Ideas Are Everywhere

The most common refrain I hear from client executives is a desire for more new ideas and perspectives from their service providers. In most markets, the core products and services that firms offer are nearly identical, and therefore outperforming the competition in ideas, innovation, and creativity can be a meaningful source of differentiation.

It’s hard to come up with really great ideas, however. Or is it? And do they have to be “really great”–as opposed to just thought provoking–to be useful to your clients? Let’s look at some misconceptions about creativity, the different types of ideas you can bring to your clients, and specific sources of ideas.

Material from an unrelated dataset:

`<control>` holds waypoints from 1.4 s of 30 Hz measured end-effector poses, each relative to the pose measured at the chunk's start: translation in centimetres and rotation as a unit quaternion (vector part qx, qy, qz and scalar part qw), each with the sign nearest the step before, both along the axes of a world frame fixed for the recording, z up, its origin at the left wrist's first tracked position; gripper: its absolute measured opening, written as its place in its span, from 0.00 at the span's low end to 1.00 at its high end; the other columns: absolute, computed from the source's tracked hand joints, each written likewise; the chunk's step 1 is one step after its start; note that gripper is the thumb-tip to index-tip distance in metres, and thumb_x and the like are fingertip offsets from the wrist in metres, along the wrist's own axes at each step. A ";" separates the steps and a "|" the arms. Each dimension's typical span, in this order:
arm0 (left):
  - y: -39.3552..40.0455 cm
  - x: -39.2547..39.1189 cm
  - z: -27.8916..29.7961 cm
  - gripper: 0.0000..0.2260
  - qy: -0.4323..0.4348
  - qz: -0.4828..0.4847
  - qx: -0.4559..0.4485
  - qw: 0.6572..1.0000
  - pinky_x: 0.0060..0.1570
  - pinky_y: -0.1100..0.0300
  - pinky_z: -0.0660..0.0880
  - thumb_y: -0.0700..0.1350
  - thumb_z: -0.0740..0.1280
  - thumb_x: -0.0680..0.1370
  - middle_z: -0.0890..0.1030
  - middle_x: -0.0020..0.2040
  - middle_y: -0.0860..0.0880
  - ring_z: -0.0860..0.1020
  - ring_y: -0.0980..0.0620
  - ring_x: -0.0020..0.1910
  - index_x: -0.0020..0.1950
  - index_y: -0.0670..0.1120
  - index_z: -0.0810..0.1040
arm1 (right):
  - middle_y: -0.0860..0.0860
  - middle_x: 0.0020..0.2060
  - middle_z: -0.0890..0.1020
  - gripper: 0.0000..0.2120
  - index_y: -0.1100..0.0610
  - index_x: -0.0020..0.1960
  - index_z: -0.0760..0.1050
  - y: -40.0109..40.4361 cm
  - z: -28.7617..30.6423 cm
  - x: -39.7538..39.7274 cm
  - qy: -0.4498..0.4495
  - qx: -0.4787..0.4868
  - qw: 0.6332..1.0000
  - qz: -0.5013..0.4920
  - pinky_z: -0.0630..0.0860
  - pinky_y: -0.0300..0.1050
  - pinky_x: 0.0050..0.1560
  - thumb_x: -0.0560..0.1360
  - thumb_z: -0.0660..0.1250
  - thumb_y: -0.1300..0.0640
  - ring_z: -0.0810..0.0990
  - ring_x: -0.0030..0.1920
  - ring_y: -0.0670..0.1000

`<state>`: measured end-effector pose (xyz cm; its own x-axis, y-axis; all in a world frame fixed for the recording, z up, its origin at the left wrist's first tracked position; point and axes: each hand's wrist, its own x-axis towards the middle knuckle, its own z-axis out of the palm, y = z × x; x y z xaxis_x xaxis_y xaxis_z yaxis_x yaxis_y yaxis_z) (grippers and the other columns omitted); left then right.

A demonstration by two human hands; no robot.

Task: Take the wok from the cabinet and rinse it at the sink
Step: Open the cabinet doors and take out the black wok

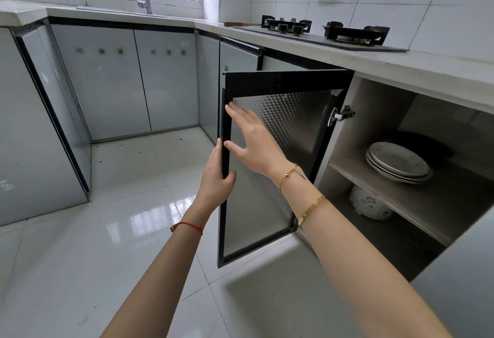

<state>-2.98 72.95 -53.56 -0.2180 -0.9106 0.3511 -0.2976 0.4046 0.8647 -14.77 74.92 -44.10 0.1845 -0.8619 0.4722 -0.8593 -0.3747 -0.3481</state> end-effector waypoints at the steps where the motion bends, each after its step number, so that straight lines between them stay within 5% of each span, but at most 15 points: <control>1: 0.3 -0.1 0.0 0.36 0.001 -0.001 -0.004 1.000 0.71 0.67 0.53 0.33 0.64 0.77 0.55 0.80 0.50 0.55 0.54 0.79 0.80 0.45 0.50 | 0.50 0.79 0.59 0.35 0.55 0.80 0.54 0.3 -0.2 -0.3 0.005 -0.009 1.000 -0.007 0.49 0.45 0.77 0.78 0.67 0.54 0.50 0.80 0.52; 12: 4.6 -3.6 0.0 0.27 -0.002 0.062 -0.098 0.993 0.73 0.61 0.60 0.35 0.66 0.76 0.69 0.73 0.44 0.66 0.48 0.74 0.75 0.41 0.65 | 0.53 0.75 0.68 0.30 0.58 0.77 0.62 8.1 -1.6 -9.0 0.044 -0.075 0.989 -0.118 0.58 0.51 0.78 0.78 0.68 0.55 0.59 0.78 0.52; 18: 5.7 -9.8 0.7 0.26 -0.002 -0.065 -0.091 0.994 0.68 0.66 0.64 0.38 0.68 0.77 0.75 0.68 0.47 0.71 0.57 0.66 0.74 0.43 0.68 | 0.52 0.75 0.67 0.28 0.56 0.77 0.63 14.1 -1.2 -15.7 0.067 -0.096 0.965 -0.236 0.57 0.50 0.78 0.79 0.66 0.54 0.59 0.78 0.51; 23: 7.9 -17.5 1.7 0.25 -0.025 -0.186 -0.093 0.978 0.63 0.77 0.61 0.39 0.69 0.77 0.76 0.68 0.48 0.72 0.54 0.68 0.73 0.43 0.69 | 0.52 0.75 0.66 0.28 0.57 0.77 0.63 19.6 -0.5 -20.9 0.078 -0.108 0.931 -0.340 0.55 0.47 0.78 0.79 0.66 0.55 0.57 0.78 0.51; 33: 14.6 -32.8 5.3 0.29 -0.049 -0.382 -0.030 0.922 0.68 0.61 0.65 0.45 0.68 0.78 0.70 0.74 0.50 0.68 0.53 0.72 0.77 0.47 0.63 | 0.55 0.76 0.64 0.29 0.60 0.77 0.61 27.1 1.4 -28.7 0.071 -0.152 0.861 -0.480 0.56 0.49 0.78 0.79 0.66 0.58 0.56 0.78 0.54; 42: 17.4 -37.4 6.0 0.34 -0.052 -0.447 0.030 0.892 0.64 0.65 0.65 0.46 0.69 0.77 0.66 0.76 0.48 0.65 0.51 0.75 0.80 0.45 0.55 | 0.52 0.79 0.59 0.31 0.58 0.79 0.57 27.9 0.9 -30.5 0.055 -0.108 0.860 -0.496 0.52 0.46 0.78 0.80 0.65 0.57 0.52 0.79 0.51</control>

The truth is, ideas are everywhere, and you don’t have to be a Thomas Edison or Mozart to come up with a steady stream of them for your clients.

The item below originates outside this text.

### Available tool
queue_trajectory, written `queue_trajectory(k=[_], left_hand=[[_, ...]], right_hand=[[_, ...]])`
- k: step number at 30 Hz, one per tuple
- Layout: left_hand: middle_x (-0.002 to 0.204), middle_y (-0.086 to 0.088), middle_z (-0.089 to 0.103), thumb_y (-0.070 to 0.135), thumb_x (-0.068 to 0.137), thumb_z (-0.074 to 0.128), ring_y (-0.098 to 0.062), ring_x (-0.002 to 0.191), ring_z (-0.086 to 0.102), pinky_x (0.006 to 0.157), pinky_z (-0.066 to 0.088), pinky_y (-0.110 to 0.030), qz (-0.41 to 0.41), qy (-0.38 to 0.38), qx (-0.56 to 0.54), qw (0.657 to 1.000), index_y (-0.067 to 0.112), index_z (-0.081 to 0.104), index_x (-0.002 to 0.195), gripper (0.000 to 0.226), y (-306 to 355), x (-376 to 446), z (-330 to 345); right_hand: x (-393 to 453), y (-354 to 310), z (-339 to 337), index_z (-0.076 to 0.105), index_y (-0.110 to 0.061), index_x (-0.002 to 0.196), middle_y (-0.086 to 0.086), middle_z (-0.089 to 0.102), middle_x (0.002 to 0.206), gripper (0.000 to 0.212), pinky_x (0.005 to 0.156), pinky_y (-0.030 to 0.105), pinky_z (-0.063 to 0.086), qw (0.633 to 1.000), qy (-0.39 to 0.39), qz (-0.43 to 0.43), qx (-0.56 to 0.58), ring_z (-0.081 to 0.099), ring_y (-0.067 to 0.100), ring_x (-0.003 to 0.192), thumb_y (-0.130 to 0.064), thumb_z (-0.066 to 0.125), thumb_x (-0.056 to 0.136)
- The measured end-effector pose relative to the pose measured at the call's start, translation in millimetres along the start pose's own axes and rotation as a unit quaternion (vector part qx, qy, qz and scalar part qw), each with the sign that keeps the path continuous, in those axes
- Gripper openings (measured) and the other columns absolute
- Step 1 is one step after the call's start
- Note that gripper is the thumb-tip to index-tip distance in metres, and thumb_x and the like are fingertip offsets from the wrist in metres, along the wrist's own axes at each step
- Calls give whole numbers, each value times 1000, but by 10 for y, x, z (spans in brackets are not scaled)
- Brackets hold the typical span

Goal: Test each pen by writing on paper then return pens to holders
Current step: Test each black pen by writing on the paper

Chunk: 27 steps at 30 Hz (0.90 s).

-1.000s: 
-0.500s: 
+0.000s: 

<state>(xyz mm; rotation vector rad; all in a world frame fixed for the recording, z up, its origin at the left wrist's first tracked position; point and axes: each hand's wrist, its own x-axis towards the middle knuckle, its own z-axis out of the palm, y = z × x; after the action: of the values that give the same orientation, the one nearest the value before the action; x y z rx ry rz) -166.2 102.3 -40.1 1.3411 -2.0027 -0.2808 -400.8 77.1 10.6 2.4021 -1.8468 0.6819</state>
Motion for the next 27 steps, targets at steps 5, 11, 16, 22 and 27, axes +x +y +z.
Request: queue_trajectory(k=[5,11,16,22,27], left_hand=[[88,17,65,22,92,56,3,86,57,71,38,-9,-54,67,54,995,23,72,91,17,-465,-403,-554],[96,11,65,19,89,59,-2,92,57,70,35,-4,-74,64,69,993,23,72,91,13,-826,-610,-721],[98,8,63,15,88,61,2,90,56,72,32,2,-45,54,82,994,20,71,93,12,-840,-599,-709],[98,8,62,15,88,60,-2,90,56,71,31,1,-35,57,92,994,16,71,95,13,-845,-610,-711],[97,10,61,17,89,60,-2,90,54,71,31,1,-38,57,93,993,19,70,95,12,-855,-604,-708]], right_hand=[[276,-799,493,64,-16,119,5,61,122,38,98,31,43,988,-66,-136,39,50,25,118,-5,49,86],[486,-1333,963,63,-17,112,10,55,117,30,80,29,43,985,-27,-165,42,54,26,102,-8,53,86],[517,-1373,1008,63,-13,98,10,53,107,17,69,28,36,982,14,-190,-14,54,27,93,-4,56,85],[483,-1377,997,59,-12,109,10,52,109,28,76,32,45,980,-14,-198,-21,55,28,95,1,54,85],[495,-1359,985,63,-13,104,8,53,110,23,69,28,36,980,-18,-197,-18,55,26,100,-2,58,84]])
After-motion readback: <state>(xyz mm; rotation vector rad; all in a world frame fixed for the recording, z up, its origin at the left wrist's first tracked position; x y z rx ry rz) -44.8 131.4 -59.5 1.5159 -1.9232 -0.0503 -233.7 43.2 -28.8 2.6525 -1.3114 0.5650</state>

I. Misconceptions about Creativity and Clients

  • “If I’m going to go to a client with a new idea, it needs to be really compelling and original.” Rubbish! This attitude is an excuse to avoid talking to clients and taking any risks whatsoever. One client of mine, a top investment banker, told me, “If I waited until I had a brilliant idea to go see my client the meeting would never happen.” You can bring your client little ideas, observations, suggestions—you don’t have to have invented a new mousetrap. Lower your threshold for a meeting and you’ll be having many more conversations with clients, which are what enable you to better understand their needs and preferences.

  • “The idea better be a fairly sure bet—if it’s half-cocked I’ll look stupid and reckless.” Well, the whole point about an idea is that it’s just…an idea. You’re not making a firm recommendation, you’re provoking discussion. You don’t want to go in with stuff that’s completely crazy or ill thought out, but on the other hand an idea is just a starting point. Through discussion you can then develop it into something more practical and implementable

  • “Some people are uniquely creative and can dream things up while sitting in their garden.” While it’s common sense that some people are naturally more creative than others, good ideas are not generated in a vacuum. As we’ll see below, ideas often derive from intimate client knowledge, careful observation of the world around you, reflection time, and a willingness to be bold with clients.

  • “Clients won’t pay for ideas. Even worse, they just steal them.” This reflects what I call a “scarcity mentality.” It’s true that in general clients don’t pay directly for new ideas. They pay us for the provision of a specific product or service (which might be idea generation). But if you don’t surround your core service with creativity and innovation—if you don’t infuse your relationships with imagination—then you become a tradesman, a fungible expert for hire. The more your ideas are adopted by clients, the stronger and broader your influence becomes, and the more likely it is that they will call you back.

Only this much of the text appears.